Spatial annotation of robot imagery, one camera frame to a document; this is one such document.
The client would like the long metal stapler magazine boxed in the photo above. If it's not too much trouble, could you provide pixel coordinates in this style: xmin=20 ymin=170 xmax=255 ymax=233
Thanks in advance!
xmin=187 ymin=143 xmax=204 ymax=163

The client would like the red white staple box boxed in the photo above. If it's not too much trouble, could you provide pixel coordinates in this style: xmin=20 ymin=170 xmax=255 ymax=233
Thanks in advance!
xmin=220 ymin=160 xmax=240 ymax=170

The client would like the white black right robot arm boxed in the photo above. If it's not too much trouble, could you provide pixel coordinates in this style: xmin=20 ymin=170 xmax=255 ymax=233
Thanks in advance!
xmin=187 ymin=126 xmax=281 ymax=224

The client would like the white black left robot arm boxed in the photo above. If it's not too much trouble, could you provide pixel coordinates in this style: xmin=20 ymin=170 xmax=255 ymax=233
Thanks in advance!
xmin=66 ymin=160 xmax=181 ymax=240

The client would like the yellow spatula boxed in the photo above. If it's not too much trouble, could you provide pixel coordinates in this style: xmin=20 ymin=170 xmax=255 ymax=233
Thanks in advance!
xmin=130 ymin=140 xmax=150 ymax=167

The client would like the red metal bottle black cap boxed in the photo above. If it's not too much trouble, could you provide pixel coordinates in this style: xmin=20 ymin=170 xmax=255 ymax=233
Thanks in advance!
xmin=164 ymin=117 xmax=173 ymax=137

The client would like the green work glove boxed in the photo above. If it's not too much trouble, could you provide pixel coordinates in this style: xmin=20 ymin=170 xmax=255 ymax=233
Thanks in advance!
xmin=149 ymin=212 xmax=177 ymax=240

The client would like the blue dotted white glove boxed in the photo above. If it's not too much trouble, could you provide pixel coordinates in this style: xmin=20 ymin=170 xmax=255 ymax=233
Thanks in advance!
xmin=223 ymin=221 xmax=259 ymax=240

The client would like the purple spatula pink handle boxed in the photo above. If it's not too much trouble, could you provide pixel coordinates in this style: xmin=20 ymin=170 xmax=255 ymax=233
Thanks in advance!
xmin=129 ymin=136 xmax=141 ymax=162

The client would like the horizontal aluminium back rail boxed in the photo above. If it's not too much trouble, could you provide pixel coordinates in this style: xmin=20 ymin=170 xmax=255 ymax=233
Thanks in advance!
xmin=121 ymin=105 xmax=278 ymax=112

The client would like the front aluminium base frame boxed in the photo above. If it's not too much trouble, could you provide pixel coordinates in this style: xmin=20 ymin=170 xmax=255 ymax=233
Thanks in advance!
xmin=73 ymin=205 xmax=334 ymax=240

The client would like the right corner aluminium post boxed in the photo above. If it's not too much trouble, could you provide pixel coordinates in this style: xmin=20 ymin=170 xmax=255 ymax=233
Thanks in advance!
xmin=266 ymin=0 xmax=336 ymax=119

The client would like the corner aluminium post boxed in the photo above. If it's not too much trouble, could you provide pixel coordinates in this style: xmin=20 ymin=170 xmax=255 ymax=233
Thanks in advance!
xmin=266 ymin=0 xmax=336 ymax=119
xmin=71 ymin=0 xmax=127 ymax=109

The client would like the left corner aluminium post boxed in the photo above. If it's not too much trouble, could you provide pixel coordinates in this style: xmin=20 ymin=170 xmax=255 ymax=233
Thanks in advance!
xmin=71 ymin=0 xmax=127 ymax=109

============

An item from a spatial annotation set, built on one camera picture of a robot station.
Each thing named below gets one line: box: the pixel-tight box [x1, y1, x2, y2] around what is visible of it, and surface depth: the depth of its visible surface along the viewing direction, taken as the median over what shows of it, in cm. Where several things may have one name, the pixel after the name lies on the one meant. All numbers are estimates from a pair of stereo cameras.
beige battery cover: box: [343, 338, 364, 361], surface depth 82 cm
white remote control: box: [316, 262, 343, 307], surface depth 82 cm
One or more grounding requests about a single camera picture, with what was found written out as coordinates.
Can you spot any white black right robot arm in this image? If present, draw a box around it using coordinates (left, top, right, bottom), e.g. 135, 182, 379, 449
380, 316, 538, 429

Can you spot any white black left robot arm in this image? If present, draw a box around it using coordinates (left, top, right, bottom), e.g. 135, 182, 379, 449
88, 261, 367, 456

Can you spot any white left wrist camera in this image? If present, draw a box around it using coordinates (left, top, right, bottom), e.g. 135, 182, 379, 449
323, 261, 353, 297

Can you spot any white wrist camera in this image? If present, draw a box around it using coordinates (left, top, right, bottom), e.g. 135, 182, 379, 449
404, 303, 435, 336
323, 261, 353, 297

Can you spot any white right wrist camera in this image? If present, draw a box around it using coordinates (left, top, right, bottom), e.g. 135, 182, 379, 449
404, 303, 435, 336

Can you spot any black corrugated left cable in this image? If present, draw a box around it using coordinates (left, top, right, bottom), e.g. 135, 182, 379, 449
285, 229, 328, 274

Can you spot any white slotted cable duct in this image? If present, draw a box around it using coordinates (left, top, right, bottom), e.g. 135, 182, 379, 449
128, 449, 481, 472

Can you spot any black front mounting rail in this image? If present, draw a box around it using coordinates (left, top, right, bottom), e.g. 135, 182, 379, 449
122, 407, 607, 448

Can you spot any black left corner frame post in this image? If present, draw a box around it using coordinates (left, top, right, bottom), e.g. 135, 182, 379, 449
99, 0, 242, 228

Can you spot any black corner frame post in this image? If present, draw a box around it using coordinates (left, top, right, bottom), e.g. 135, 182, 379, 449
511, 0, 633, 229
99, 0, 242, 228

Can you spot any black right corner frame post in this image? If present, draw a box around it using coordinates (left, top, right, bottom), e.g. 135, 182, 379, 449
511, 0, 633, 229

============

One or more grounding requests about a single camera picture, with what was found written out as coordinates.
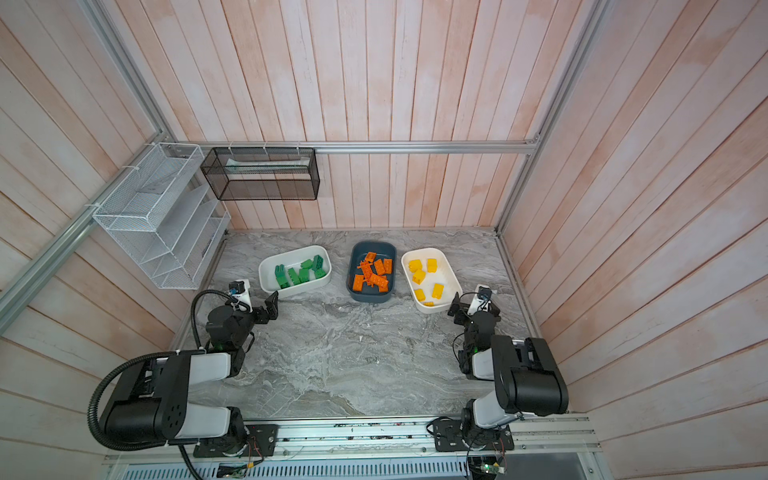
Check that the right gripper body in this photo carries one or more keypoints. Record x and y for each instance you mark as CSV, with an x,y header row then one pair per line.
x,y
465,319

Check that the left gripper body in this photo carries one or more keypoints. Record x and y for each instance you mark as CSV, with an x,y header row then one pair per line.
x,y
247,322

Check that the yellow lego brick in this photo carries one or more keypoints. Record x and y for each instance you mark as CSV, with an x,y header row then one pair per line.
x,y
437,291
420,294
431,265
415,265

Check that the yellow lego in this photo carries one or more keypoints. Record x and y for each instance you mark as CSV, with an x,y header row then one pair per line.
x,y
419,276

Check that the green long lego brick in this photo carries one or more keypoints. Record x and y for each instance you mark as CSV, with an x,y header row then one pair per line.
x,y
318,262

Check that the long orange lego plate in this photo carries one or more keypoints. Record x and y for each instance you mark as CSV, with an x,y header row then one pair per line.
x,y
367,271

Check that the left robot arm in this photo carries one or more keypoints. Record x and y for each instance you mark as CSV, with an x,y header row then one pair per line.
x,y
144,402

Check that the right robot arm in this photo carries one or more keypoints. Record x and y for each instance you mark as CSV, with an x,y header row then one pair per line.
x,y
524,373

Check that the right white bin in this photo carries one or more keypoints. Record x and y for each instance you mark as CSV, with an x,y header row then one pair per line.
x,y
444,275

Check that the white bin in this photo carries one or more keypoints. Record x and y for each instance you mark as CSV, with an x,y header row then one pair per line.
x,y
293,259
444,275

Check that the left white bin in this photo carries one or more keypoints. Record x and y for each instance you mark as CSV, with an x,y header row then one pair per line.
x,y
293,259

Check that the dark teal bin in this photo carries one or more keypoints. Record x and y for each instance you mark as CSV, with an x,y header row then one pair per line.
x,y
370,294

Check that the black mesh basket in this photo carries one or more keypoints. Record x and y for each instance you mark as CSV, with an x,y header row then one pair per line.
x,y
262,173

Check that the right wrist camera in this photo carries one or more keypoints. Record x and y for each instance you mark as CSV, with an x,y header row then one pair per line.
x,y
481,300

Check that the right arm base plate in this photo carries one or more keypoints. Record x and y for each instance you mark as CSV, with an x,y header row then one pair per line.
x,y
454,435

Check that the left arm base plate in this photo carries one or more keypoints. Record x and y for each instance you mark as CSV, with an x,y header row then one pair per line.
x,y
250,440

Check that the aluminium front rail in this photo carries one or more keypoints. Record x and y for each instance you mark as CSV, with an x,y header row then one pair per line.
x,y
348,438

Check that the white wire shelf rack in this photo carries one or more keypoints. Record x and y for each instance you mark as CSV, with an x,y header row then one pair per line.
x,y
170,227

============

Work out how many lines of the records contain the word "depth", and give only that number.

3